Wu Mingjian, Hanke Michael, Luna Esperanza, Puustinen Janne, Guina Mircea, Trampert Achim
Paul-Drude-Institut für Festkörperelektronik, Hausvogteiplatz 5-7, D-10117 Berlin, Germany. Optoelectronics Research Centre, Tampere University of Technology, PO Box 692, FI-33101, Tampere, Finland.
Nanotechnology. 2015 Oct 23;26(42):425701. doi: 10.1088/0957-4484/26/42/425701. Epub 2015 Sep 30.
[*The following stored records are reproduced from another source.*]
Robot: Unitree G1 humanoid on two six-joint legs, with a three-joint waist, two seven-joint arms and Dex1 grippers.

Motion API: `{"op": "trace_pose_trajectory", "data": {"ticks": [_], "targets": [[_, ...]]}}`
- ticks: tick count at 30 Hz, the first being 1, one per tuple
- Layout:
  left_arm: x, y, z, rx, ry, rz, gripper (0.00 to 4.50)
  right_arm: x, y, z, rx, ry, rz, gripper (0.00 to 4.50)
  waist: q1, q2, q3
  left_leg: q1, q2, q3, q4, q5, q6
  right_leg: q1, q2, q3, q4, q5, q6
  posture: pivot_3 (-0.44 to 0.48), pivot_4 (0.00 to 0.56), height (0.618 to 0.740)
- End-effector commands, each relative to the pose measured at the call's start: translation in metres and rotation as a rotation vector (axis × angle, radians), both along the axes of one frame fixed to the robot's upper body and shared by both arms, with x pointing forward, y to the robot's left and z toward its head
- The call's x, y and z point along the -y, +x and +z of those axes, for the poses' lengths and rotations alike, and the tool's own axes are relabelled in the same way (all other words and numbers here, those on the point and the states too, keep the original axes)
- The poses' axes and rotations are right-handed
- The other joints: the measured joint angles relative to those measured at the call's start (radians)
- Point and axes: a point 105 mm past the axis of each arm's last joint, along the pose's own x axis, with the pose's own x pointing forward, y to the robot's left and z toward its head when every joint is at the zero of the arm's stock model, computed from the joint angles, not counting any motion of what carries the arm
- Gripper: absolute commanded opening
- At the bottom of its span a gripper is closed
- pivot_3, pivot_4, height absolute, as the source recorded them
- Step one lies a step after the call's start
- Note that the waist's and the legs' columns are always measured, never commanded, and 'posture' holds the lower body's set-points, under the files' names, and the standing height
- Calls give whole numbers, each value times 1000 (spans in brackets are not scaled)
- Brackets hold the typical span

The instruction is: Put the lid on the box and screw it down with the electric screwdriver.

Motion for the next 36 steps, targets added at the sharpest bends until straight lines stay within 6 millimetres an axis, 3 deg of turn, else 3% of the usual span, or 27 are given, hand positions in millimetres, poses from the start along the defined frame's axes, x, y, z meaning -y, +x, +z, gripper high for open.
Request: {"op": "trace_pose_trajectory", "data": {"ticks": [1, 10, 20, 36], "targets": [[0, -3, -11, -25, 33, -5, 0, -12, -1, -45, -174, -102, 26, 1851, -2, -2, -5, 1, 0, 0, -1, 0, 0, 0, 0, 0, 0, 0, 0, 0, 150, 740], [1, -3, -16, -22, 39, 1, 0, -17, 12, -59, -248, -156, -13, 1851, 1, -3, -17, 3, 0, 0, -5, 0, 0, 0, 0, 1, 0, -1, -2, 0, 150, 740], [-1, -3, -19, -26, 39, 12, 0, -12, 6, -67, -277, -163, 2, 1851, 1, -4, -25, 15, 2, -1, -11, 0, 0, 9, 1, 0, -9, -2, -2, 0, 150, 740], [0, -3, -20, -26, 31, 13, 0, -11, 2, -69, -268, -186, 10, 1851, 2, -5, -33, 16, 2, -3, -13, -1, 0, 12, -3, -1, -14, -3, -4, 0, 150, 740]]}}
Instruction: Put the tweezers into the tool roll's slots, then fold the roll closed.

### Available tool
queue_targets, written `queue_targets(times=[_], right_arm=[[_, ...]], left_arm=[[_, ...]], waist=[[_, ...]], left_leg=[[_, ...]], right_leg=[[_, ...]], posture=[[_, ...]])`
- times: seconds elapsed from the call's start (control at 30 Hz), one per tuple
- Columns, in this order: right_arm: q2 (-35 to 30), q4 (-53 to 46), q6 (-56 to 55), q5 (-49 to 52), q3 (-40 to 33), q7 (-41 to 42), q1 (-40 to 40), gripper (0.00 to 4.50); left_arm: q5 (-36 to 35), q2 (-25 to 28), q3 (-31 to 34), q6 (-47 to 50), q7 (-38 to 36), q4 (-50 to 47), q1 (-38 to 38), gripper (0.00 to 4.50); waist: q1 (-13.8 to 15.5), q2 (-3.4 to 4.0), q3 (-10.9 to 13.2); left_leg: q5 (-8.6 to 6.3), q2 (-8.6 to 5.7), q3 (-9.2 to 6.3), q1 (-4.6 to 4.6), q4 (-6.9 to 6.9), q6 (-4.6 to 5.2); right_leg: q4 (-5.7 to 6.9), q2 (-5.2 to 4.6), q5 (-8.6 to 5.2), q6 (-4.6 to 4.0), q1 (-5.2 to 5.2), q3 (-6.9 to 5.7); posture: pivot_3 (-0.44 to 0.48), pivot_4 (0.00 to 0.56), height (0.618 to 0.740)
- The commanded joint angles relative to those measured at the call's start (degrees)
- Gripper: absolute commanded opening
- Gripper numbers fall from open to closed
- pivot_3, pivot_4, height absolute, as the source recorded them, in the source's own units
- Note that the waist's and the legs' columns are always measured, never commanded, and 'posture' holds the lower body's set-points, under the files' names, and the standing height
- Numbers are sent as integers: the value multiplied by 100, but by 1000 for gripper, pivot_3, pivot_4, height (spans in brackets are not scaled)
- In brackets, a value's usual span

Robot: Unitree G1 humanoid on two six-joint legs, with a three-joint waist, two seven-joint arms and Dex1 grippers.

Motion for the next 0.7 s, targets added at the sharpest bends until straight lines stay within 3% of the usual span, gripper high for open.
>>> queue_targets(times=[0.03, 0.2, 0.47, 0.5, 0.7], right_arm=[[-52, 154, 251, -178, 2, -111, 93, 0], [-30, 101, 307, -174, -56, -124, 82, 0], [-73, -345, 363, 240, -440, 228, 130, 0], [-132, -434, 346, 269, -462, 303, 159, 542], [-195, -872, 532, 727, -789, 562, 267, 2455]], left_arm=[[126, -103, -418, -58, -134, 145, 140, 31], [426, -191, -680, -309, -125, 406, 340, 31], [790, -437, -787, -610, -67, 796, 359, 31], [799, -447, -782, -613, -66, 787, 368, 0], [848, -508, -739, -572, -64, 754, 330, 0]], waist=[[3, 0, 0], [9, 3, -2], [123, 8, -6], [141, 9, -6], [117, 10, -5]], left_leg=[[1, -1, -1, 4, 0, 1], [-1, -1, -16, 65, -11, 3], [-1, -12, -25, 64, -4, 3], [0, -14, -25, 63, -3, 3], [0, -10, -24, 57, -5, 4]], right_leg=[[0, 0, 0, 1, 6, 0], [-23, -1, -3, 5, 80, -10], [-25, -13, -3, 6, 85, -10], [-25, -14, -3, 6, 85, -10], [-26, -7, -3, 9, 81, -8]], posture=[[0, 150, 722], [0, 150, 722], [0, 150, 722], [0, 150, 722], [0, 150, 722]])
The ability to characterize a structure into the finest details in a quantitative manner is a key issue to understanding and controlling nanoscale phase separation in novel nanomaterials. In this work, we consider the detectability of lateral composition modulation (LCM), a type of nanoscale phase separation in GaAs(1-x)Bix epilayers, by x-ray diffraction (XRD). We show that the satellite peaks due to LCM are hardly detectable in reasonable time with a lab x-ray diffractometer for GaAs(1-x)Bix samples with an average x up to 25% and relative modulation up to 50%. This is in contrast to LCM reported in other III-V combinations, where the intensity of the satellite peak is relatively high and can be easily detected. Our theoretical considerations are complemented experimentally using highly brilliant synchrotron radiation. The results are in good agreement with the predictions. This work provides a guideline for the systematic characterization of LCM in zincblende III-V semiconductor epilayers and points to the critical role of quantitative characterization of nanoscale phase separation.
以定量方式将结构表征到最精细的细节,是理解和控制新型纳米材料中纳米级相分离的关键问题。在这项工作中,我们考虑通过X射线衍射(XRD)检测横向成分调制(LCM),这是一种在GaAs(1-x)Bix外延层中的纳米级相分离类型。我们表明,对于平均x高达25%且相对调制高达50%的GaAs(1-x)Bix样品,使用实验室X射线衍射仪在合理时间内几乎无法检测到由LCM引起的卫星峰。这与其他III-V族组合中报道的LCM形成对比,在其他组合中卫星峰的强度相对较高且易于检测。我们的理论考虑通过使用高亮度同步辐射进行了实验补充。结果与预测结果吻合良好。这项工作为闪锌矿III-V族半导体外延层中LCM的系统表征提供了指导,并指出了纳米级相分离定量表征的关键作用。